What you should do: Using the material below, work out how many lines contain "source". Only the number is wanted.

Supplied entries:
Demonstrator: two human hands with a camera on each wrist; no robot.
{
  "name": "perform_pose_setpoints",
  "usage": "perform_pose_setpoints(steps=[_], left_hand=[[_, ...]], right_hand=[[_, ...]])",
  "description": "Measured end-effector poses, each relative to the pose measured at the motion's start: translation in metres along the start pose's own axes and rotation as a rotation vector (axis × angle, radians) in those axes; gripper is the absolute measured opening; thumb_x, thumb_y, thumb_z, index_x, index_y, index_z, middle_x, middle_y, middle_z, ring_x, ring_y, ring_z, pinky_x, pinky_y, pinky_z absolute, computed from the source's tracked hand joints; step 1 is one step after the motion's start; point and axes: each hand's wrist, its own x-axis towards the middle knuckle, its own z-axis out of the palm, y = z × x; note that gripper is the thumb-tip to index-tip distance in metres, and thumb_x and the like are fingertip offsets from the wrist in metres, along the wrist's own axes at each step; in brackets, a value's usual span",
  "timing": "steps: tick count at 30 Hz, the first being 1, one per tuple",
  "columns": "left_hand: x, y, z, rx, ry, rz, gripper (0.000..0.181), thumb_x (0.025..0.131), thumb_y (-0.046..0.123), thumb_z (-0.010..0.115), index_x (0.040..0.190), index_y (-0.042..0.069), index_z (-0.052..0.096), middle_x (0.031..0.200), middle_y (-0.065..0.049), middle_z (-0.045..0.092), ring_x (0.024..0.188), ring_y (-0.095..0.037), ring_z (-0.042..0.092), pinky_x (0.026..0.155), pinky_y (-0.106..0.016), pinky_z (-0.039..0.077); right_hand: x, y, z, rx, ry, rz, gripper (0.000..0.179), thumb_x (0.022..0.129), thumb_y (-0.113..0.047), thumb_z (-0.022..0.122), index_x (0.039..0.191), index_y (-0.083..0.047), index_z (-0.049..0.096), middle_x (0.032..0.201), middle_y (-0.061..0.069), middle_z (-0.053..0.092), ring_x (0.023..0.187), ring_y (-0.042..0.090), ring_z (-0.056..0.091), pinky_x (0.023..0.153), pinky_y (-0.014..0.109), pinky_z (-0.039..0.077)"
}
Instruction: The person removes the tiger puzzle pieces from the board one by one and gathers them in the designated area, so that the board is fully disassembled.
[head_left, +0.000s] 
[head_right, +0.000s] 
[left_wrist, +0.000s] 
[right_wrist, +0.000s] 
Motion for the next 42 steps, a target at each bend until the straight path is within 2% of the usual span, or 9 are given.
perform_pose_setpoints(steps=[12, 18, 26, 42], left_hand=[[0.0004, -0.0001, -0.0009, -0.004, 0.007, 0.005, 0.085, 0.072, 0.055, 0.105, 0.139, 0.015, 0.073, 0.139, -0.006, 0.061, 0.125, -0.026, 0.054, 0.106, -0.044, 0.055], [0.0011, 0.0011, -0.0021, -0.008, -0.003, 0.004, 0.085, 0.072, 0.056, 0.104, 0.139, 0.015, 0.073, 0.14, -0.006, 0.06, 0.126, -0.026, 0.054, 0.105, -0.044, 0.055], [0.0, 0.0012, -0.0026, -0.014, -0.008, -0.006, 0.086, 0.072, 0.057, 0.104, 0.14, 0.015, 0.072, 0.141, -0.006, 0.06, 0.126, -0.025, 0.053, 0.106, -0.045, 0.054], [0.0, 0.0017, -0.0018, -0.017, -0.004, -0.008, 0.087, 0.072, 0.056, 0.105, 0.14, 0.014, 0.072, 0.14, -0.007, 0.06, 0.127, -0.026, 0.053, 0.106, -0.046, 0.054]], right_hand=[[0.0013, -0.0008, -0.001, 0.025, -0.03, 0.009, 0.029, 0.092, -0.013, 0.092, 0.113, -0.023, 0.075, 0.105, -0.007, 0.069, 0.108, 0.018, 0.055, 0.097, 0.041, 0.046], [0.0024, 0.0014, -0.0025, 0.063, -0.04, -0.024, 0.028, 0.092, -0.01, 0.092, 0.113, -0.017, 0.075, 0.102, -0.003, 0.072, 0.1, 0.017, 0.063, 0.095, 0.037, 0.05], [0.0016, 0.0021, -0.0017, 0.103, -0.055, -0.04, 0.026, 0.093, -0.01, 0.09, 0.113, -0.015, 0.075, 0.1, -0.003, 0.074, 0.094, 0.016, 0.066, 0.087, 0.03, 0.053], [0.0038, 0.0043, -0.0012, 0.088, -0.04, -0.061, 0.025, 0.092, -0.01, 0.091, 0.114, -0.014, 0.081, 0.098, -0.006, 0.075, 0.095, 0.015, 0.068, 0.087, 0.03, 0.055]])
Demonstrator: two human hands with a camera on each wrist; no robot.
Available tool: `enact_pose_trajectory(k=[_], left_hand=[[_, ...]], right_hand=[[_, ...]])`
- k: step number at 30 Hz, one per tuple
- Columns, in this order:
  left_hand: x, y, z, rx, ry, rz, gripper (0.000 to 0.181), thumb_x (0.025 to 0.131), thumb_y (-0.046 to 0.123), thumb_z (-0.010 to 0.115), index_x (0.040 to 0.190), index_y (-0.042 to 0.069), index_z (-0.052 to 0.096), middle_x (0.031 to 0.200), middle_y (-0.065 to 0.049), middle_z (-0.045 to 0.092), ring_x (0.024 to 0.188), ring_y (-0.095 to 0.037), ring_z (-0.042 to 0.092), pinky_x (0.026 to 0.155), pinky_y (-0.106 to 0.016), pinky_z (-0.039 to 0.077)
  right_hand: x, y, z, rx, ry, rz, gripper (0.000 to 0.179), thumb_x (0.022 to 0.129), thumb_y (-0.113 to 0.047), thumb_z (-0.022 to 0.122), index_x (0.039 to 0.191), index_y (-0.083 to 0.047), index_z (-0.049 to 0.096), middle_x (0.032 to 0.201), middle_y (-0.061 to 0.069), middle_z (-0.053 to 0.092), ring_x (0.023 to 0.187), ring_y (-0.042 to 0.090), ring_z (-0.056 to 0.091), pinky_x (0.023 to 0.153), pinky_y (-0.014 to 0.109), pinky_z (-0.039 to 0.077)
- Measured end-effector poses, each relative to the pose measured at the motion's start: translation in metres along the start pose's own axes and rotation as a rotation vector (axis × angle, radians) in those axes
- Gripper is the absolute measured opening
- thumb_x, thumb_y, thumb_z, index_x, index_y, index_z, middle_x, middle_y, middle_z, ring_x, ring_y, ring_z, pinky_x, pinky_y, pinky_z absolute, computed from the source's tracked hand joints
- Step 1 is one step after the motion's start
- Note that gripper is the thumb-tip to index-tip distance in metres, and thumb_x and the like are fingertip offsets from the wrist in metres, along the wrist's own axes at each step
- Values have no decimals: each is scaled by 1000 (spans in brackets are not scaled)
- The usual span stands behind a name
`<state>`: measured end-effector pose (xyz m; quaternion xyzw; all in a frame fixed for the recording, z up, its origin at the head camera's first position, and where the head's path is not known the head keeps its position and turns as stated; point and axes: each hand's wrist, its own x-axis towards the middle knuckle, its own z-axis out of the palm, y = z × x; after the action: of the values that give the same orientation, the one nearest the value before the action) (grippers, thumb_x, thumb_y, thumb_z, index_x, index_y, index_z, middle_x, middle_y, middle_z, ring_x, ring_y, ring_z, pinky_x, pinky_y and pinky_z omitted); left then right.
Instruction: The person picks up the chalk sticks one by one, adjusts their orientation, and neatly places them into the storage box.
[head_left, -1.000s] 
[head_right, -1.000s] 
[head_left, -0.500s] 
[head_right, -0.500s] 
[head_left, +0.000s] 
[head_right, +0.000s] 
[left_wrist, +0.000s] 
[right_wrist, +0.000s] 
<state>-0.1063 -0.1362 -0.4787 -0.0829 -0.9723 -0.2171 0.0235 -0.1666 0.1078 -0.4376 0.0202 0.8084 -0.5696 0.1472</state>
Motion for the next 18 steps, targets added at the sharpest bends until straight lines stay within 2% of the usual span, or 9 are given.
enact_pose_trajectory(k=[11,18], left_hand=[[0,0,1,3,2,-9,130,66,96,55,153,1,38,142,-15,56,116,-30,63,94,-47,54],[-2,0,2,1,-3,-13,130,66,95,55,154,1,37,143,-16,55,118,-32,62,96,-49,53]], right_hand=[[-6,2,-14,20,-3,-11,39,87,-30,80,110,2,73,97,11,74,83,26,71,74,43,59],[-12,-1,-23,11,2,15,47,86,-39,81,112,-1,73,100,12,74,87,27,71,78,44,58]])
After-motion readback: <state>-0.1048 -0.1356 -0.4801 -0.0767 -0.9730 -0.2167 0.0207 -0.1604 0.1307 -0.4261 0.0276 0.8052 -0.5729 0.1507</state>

Exercise answer: 2